* _ACTIVITY_
Please count how many lines below contain the word "plate" and give nothing but that figure.

* _Recorded data_
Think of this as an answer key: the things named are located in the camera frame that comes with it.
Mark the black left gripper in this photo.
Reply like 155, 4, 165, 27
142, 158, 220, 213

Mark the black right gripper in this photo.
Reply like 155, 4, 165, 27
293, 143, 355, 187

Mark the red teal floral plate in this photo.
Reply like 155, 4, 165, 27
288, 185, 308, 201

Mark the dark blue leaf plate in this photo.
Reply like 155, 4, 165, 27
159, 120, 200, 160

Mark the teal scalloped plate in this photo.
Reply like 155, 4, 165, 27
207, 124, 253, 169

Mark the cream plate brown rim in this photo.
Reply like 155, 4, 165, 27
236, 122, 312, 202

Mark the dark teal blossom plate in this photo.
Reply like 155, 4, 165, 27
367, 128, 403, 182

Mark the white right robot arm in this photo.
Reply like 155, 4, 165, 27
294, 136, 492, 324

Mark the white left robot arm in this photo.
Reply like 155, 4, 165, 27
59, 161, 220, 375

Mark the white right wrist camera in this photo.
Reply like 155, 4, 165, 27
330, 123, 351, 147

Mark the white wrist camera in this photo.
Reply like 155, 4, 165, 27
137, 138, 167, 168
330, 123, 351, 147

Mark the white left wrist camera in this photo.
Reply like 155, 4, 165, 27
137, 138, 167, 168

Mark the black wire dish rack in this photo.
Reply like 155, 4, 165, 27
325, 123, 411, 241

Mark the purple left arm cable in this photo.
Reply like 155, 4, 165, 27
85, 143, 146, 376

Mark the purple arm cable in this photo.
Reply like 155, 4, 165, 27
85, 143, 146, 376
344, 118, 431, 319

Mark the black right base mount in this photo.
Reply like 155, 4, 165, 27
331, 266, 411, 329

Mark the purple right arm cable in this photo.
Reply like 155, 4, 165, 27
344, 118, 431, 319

* * *

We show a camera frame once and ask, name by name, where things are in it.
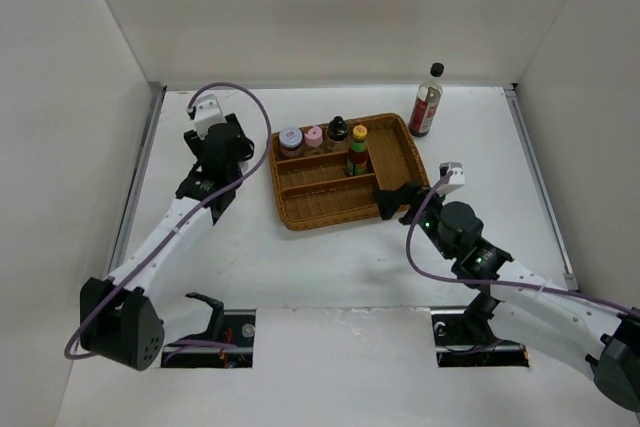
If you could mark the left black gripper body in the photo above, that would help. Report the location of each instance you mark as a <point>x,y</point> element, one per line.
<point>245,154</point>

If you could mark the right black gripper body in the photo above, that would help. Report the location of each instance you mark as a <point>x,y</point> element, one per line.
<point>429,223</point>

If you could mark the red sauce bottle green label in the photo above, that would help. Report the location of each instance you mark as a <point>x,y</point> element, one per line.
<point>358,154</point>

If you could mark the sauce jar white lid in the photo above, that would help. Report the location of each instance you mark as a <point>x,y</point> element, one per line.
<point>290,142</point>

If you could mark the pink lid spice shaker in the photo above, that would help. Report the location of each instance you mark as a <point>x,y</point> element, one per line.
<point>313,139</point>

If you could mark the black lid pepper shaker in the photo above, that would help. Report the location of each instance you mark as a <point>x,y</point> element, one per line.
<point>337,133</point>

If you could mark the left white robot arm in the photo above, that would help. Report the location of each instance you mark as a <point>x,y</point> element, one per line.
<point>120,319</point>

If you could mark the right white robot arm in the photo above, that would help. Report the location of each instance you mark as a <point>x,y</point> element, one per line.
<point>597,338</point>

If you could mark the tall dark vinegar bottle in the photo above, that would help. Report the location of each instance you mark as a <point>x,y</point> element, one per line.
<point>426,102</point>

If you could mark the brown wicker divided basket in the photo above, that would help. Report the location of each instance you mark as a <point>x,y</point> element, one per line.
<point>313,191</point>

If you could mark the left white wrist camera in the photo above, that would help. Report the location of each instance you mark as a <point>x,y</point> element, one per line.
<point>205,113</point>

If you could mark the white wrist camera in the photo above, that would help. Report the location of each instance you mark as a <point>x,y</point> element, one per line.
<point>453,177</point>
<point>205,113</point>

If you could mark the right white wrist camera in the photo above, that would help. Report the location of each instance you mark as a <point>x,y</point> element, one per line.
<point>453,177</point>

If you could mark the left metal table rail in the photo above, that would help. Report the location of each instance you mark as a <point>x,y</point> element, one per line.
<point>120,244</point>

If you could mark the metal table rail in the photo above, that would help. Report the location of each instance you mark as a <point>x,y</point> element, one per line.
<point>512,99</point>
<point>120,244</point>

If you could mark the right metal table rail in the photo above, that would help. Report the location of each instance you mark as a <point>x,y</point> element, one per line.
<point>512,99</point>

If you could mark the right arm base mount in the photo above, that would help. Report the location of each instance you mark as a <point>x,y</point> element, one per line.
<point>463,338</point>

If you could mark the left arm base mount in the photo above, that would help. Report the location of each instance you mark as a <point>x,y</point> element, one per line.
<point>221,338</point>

--

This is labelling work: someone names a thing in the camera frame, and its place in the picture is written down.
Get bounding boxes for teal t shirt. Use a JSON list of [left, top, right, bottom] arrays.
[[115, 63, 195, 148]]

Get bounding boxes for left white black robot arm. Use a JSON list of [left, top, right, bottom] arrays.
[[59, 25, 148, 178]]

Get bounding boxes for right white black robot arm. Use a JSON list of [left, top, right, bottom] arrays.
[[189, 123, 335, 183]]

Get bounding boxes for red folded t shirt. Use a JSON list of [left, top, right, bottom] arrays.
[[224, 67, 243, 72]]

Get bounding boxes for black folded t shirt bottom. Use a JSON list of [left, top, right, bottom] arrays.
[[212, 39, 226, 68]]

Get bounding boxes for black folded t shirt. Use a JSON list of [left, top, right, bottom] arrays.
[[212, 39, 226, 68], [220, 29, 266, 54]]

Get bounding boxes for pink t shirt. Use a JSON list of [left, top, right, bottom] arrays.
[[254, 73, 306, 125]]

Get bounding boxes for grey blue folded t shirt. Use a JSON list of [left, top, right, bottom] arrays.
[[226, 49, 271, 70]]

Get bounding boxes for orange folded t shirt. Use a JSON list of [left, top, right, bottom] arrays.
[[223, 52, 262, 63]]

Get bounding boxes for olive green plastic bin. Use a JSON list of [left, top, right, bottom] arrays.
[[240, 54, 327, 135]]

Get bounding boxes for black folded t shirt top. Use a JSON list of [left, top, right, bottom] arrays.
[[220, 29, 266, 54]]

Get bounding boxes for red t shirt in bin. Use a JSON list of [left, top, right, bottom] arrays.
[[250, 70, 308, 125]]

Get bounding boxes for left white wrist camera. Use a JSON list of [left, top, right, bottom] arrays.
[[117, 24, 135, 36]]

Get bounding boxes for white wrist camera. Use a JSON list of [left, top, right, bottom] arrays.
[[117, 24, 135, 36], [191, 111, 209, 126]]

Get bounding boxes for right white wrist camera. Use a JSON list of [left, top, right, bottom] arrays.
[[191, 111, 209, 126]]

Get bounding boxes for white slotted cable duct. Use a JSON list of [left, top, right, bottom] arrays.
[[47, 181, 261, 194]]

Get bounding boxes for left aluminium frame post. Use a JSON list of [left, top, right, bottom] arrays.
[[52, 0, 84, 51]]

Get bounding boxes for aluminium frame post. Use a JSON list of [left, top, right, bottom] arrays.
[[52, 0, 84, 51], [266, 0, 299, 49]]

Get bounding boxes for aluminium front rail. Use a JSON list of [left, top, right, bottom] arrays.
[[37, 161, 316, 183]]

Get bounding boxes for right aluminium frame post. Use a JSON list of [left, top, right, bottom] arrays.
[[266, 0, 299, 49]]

* _RESULT OF THIS EXERCISE_
5